9. Aus diesen Erwägungen ergibt sich, dass die angefochtene Verfügung Bundesrecht nicht verletzt, den rechtserheblichen Sachverhalt richtig sowie vollständig feststellt (Art. 106 Abs. 1 AsylG) und - soweit diesbezüglich überprüfbar - angemessen ist. Die Beschwerde ist abzuweisen.
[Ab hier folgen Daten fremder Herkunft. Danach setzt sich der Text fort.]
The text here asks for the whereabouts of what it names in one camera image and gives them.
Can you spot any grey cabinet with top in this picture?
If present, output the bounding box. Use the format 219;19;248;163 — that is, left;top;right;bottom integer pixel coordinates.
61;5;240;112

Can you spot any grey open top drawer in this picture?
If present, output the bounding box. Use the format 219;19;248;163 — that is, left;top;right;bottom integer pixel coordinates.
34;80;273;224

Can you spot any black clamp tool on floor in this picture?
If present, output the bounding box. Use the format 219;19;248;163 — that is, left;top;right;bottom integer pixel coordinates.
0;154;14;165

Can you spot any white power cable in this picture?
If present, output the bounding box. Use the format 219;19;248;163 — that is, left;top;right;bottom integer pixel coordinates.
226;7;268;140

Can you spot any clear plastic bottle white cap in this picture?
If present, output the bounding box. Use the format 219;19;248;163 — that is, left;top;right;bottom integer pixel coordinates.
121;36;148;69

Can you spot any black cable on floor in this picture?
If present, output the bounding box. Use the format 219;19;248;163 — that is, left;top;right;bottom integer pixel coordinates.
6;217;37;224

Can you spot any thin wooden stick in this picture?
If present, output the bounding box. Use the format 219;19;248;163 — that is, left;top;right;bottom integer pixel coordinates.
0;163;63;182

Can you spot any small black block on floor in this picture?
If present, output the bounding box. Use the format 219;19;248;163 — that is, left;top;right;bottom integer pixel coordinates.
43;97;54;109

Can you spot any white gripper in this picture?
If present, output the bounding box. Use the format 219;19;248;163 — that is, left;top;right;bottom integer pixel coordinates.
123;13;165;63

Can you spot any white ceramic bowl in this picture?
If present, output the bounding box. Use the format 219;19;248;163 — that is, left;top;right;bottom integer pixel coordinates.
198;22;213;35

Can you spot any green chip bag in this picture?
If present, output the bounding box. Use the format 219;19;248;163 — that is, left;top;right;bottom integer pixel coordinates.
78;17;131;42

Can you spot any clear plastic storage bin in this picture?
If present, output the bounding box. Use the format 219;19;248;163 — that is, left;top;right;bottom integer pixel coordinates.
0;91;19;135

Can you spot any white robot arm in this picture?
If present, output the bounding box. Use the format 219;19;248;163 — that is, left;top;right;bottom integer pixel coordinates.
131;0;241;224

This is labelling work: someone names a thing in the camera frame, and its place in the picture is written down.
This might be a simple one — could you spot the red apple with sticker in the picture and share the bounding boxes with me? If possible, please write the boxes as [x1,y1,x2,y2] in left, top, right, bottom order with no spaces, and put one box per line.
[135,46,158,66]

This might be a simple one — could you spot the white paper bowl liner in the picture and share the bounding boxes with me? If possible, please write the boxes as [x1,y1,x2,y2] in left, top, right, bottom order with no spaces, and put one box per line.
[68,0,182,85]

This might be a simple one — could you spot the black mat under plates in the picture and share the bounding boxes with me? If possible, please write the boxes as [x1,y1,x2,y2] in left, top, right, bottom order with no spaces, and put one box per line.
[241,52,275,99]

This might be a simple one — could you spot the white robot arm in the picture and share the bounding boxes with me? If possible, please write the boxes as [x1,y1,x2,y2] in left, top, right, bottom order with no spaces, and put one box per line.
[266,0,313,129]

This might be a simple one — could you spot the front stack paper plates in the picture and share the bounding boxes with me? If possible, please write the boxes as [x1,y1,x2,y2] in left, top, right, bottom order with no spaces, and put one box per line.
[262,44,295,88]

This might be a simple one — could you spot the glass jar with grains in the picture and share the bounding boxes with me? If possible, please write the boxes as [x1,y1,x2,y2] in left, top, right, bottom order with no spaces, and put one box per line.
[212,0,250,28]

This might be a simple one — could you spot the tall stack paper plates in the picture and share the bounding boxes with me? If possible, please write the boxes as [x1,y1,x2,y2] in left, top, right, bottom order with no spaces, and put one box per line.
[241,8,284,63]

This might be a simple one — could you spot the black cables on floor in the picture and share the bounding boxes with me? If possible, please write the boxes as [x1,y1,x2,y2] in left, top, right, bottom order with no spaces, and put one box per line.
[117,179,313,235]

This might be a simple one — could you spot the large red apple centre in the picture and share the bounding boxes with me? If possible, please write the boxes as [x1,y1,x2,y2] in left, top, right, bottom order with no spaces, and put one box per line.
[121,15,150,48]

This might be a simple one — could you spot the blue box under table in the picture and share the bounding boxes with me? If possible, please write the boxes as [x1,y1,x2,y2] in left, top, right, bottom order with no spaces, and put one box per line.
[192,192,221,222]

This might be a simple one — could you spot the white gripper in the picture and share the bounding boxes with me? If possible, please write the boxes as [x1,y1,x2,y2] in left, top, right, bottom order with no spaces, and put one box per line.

10. Bei diesem Ausgang des Verfahrens wären die Kosten dem Beschwerdeführer aufzuerlegen (Art. 63 Abs. 1 VwVG). Da ihm mit Zwischenverfügung vom 2. Oktober 2019 die unentgeltliche Rechtspflege gewährt wurde und sich an den Voraussetzungen dazu nichts geändert hat, sind keine Verfahrenskosten aufzuerlegen. 11. 11.1 Nachdem dem Beschwerdeführer die unentgeltliche Rechtsverbei-ständung gewährt und Rechtsanwältin Marine Chappuis als amtliche Rechtsbeiständin eingesetzt wurde, ist jener ein amtliches Honorar auszurichten. 11.2 Die Rechtsvertreterin hat eine Kostennote für ihre Aufwendungen bis zum 27. September 2019 eingereicht, in der ein zeitlicher Aufwand von insgesamt 12 Stunden und 20 Minuten (4 Std. 5 Min. à Fr. 180.- und 8 Std. 15 Min. à Fr. 110.-) sowie Spesen von Fr. 64.60 und Mehrwertsteuer von Fr. 131.40 aufgeführt werden, was vom Bundesverwaltungsgericht als angemessen erachtet wird. Nicht enthalten ist der Aufwand für das Verfassen der Stellungnahme zur Vernehmlassung vom 22. Oktober 2019. Der Rechtsbeiständin ist deshalb durch das Bundesverwaltungsgericht gestützt auf die in Betracht zu ziehenden Bemessungsfaktoren (Art. 9-13 VGKE) ein amtliches Pauschal-Honorar in der Höhe von Fr. 2150.- (inkl. Auslagen und Mehrwertsteueranteil) auszurichten. (Dispositiv nächste Seite) Demnach erkennt das Bundesverwaltungsgericht:

1. Die Beschwerde wird abgewiesen.

2. Es werden keine Verfahrenskosten erhoben.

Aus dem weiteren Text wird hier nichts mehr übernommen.